● YOUR ASSIGNMENT: Below is a listing; return it in full, exactly as it appears.

● DATA SECTION:
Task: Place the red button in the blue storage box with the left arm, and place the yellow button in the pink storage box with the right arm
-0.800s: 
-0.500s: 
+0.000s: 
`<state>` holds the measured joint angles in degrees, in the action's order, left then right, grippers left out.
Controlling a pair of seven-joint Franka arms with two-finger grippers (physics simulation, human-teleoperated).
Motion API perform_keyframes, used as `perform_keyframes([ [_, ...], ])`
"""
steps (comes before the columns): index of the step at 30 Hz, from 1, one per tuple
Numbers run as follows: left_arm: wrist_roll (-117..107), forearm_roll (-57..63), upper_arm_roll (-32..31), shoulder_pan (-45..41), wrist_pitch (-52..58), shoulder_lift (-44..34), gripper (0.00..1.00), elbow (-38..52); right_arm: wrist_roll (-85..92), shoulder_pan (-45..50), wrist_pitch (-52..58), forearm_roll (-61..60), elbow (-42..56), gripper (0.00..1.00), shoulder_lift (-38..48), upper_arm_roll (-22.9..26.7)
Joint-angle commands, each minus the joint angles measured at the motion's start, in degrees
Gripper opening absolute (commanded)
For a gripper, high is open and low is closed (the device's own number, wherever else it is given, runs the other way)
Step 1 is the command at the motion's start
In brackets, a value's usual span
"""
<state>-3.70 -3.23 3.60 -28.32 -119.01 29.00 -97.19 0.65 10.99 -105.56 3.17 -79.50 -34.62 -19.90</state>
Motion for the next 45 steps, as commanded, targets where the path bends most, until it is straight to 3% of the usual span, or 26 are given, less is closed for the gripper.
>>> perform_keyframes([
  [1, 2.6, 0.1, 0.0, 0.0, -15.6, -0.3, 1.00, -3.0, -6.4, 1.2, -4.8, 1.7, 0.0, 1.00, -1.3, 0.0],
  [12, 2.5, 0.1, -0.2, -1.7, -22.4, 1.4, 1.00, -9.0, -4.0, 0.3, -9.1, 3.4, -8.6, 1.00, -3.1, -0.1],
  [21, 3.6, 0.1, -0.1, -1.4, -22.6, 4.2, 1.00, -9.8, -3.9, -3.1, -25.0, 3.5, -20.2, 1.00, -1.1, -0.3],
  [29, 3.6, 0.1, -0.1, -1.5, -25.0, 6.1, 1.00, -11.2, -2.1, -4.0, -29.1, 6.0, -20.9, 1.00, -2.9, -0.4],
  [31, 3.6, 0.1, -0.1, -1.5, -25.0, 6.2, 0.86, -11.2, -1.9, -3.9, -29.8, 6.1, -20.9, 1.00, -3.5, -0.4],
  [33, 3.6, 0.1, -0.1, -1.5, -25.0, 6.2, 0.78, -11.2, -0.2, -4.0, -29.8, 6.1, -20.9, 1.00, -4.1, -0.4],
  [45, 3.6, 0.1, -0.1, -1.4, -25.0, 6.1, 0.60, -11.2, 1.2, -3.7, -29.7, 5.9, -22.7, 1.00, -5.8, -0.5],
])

● EXERCISE RESPONSE:
Task: Place the red button in the blue storage box with the left arm, and place the yellow button in the pink storage box with the right arm
-0.800s: 
-0.500s: 
+0.000s: 
`<state>` holds the measured joint angles in degrees, in the action's order, left then right, grippers left out.
Controlling a pair of seven-joint Franka arms with two-finger grippers (physics simulation, human-teleoperated).
Motion API perform_keyframes, used as `perform_keyframes([ [_, ...], ])`
"""
steps (comes before the columns): index of the step at 30 Hz, from 1, one per tuple
Numbers run as follows: left_arm: wrist_roll (-117..107), forearm_roll (-57..63), upper_arm_roll (-32..31), shoulder_pan (-45..41), wrist_pitch (-52..58), shoulder_lift (-44..34), gripper (0.00..1.00), elbow (-38..52); right_arm: wrist_roll (-85..92), shoulder_pan (-45..50), wrist_pitch (-52..58), forearm_roll (-61..60), elbow (-42..56), gripper (0.00..1.00), shoulder_lift (-38..48), upper_arm_roll (-22.9..26.7)
Joint-angle commands, each minus the joint angles measured at the motion's start, in degrees
Gripper opening absolute (commanded)
For a gripper, high is open and low is closed (the device's own number, wherever else it is given, runs the other way)
Step 1 is the command at the motion's start
In brackets, a value's usual span
"""
<state>-3.70 -3.23 3.60 -28.32 -119.01 29.00 -97.19 0.65 10.99 -105.56 3.17 -79.50 -34.62 -19.90</state>
Motion for the next 45 steps, as commanded, targets where the path bends most, until it is straight to 3% of the usual span, or 26 are given, less is closed for the gripper.
>>> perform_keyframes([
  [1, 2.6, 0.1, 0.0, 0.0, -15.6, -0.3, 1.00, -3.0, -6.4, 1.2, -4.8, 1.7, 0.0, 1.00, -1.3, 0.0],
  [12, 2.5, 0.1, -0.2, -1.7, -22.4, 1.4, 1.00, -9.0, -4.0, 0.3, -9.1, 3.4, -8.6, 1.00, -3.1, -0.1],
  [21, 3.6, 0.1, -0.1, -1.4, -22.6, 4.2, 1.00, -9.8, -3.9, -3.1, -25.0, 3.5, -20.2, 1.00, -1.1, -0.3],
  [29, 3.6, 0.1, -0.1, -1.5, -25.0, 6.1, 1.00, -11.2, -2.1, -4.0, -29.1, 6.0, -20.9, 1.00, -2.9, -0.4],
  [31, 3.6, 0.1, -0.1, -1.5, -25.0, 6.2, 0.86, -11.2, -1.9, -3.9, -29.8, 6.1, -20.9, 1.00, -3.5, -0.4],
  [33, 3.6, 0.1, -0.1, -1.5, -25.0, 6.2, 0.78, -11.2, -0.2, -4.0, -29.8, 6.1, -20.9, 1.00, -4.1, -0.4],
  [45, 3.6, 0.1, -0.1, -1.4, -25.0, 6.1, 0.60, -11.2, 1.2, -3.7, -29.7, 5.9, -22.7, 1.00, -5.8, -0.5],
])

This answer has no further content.